The Type 38 15 cm Howitzer (三八式十五糎榴弾砲, Sanhachi-shiki Jyūgo-senchi Ryūdanhō) was a 1905 German Krupp L/12 howitzer design that was purchased by the Empire of Japan as the standard heavy howitzer of the Imperial Japanese Army at the end of the Russo-Japanese War. The Type 38 designation was given to this gun as it was accepted in the 38th year of Emperor Meiji's reign (1905).

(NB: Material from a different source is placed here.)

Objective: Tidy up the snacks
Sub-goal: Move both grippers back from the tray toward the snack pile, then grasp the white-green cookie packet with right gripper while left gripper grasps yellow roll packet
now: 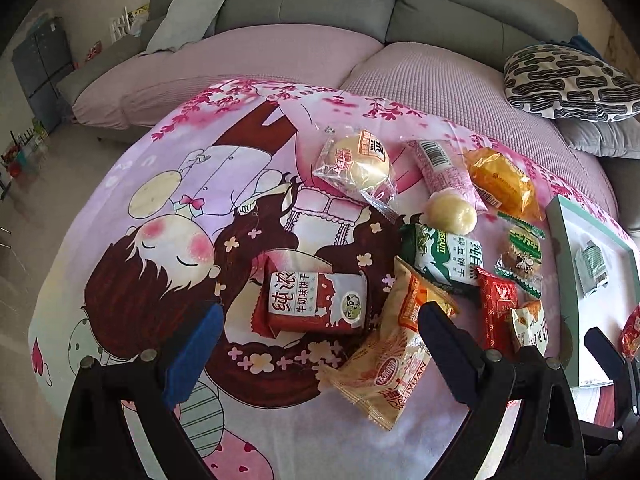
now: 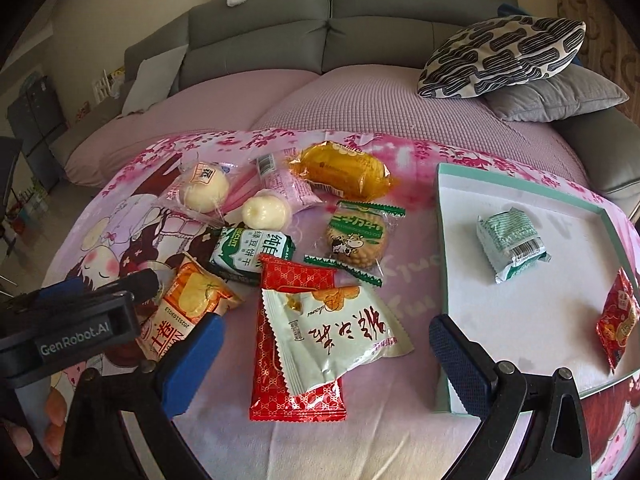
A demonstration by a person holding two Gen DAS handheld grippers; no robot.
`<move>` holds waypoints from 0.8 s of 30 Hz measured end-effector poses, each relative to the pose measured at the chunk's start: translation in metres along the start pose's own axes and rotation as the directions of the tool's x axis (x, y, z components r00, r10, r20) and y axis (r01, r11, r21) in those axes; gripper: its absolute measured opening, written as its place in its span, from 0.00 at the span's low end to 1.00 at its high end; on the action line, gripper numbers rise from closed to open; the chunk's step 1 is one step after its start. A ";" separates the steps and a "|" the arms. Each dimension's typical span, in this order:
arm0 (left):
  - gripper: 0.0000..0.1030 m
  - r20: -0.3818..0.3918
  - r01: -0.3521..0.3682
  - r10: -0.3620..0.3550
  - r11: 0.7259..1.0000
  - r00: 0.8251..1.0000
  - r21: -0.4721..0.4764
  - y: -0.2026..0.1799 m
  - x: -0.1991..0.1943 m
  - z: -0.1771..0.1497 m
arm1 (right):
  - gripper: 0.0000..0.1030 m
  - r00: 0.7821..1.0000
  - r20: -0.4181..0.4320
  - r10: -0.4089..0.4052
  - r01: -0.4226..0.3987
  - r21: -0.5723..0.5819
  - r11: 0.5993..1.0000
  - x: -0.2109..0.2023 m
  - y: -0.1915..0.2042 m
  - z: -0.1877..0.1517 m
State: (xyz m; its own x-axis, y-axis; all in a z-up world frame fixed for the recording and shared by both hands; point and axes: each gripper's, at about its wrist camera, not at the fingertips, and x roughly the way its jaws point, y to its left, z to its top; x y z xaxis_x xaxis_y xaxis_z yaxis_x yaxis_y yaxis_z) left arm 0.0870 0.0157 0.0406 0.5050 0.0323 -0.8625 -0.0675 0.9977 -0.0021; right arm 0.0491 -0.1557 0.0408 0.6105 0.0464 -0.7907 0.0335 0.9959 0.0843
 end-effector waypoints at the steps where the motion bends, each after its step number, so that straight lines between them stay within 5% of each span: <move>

==History and development==
As Japan's priority lay in her navy, the Imperial Army was given a back seat to new land warfare designs, as well as the raw material (steel) needed to build them. Thus, like the US who purchased French Renault tanks (Model 1917s) for its first tank units, the planners at the Imperial Japanese Army General Staff found it necessary to purchase artillery, and turned to Krupp in Germany. Initial units were imported, and then further production was made under license by the Army's Osaka Arsenal starting in 1911.

After World War I, these weapons were considered largely obsolete and efforts were made to replace it with the Type 4 15 cm howitzer. However, it was still found in front line heavy artillery regiments.

==Design==
The Type 38 150mm Howitzer was a conventional design for its day, complete with crew seats on the gun shield and a solid box trail. It had a hydro-spring recoil system, interrupted screw type breechblock, and 1/16-inch gun shield. It was designed to be moved by a team of eight horses, but in practice, its heavy weight was a problem.

The Type 38 150mm field gun (improved) was capable of firing High-explosive, shrapnel, incendiary, smoke and illumination and gas shells.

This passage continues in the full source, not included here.